The Power of Perseverance : Baritone Brian Mulligan


At the time of this writing, Brian Mulligan is wrapping up a 16-month period in which he added an astonishing 10 roles to his repertoire. Knowing that I’d be interviewing him for the benefit of an audience of opera singers in the early stages of their educations and careers, I decided to kick off our conversation by asking how he had become so confident and efficient about learning new roles. Mulligan let out a boisterous baritone chuckle and responded, “Every time I sit down to learn a new role—no matter how big or small it is—every single time I think, there’s no possible way I’m ever going to be able to do this! I can’t do this!”

Mulligan’s original plan to debut eight roles within this time frame already stretched the limits of what he felt he could manage, but he worked out a detailed long-term plan that allowed him to feel confident that he could show up for each production thoroughly prepared. “I knew exactly how I was going to do everything
 . . . and then there were two surprises that threw everything off.”

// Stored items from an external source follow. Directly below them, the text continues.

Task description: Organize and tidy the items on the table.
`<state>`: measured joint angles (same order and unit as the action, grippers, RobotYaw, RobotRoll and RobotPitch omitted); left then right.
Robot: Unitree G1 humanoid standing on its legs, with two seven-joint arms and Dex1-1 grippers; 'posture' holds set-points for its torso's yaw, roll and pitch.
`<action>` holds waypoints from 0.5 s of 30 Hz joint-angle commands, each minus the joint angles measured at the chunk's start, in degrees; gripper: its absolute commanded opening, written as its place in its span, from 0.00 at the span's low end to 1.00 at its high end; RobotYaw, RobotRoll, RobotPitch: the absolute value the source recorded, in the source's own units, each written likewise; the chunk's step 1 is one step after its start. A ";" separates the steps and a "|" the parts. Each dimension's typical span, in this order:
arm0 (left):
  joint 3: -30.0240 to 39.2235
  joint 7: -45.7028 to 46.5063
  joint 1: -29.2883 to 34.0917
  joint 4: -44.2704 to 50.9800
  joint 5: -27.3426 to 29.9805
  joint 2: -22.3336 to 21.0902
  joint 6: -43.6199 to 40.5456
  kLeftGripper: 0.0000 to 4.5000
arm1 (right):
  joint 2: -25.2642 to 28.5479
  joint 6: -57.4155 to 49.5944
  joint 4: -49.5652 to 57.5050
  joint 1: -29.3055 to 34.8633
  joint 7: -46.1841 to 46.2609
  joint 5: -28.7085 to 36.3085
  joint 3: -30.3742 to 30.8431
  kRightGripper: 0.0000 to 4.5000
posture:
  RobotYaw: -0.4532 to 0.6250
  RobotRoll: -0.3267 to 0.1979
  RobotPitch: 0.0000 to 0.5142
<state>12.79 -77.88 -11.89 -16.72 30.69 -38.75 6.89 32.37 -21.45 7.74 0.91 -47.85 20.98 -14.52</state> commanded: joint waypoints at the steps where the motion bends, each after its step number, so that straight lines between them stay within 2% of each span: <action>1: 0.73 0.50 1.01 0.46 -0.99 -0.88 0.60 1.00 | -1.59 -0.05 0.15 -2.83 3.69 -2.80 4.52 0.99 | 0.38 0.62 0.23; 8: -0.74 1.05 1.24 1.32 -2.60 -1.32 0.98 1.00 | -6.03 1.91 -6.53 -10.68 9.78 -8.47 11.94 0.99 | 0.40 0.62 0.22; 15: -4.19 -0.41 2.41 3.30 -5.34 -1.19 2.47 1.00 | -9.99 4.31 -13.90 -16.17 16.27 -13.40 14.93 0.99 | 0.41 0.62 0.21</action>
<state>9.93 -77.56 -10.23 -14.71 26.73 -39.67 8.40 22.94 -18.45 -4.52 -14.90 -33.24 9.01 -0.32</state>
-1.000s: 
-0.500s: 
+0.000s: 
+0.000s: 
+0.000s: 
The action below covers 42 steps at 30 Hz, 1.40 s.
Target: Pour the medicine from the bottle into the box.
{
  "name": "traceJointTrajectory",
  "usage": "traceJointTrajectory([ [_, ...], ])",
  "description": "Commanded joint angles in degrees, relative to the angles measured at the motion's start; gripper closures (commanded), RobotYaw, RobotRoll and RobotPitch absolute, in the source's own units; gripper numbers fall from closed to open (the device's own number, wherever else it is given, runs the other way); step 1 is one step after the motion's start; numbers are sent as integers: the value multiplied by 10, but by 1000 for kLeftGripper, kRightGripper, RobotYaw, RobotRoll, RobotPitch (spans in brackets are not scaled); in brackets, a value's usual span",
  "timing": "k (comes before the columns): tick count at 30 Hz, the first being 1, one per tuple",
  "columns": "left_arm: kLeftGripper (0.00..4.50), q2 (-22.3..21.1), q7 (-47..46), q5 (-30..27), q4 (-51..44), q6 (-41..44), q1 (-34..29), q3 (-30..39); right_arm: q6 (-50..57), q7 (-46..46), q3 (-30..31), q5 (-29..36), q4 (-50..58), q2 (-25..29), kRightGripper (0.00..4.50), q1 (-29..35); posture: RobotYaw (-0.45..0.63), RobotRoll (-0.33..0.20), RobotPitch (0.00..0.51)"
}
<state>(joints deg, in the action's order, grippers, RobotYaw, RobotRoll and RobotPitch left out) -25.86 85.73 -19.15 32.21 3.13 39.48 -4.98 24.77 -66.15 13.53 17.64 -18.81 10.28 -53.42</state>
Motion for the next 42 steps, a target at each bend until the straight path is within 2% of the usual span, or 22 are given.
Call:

Two houses that Mulligan has a long history with found themselves in need of a baritone on short notice, adding two additional role debuts to the list: Amfortas in Frankfurt’s Parsifal and the title role in Sweeney Todd for San Francisco. “They’re both absolute dream roles that I will kill to do until my dying day,” he says. “Sometimes the opportunities are just too great to turn down.”

I first heard Mulligan sing at the Aspen Music Festival in 2002. He appeared as the Count in Le nozze di Figaro and instantly set the standard against which I have measured all subsequent interpretations of the role. Mulligan brought a dramatic depth and poignant humanity to a character who often comes across as shallow, aristocratic, and misogynist. His beautiful voice, earnest musicianship, and range of emotional nuance made me care about the man whose urges and insecurities have wreaked chaos in his household—and, as a result, I experienced all of the other characters and their relationships with him in a fresh and riveting way.

In the years since, I have come to appreciate the deeply personal approach and attention to detail that Mulligan brings to every opera role he inhabits. While his essential sound is immediately recognizable, the specificity with which Mulligan physically and vocally defines his characters confers upon each a unique palate of vocal colors. His Hamlet sounds nothing like his Enrico, and his Nixon demonstrates a remarkably contrasting deployment of English from his Sweeney Todd.

Mulligan’s meticulous approach to the creative process makes it all the more remarkable that he managed to breathe life into so many characters in so short a period of time. But when you consider how long it has taken for his voice to mature to the point that he can excel at the dramatic baritone roles that were always destined to be his specialty, it becomes clear that skill at learning new roles has been essential for his survival in the interim.

A dramatic baritone in the early stages of his career will learn and likely outgrow many roles while his voice and career evolve. Many of the roles that inspired Mulligan to become an opera singer are still in his future. “I imagine that all singers wonder, ‘When will I mature into being able to sing this role?’ There’s finally this whole world of dramatic and Helden baritone repertoire that I’m ready to head into. I’m thrilled to be able to sing it but, again, it is all new! At least I’ve got my system down now for learning music. I know how to do it.”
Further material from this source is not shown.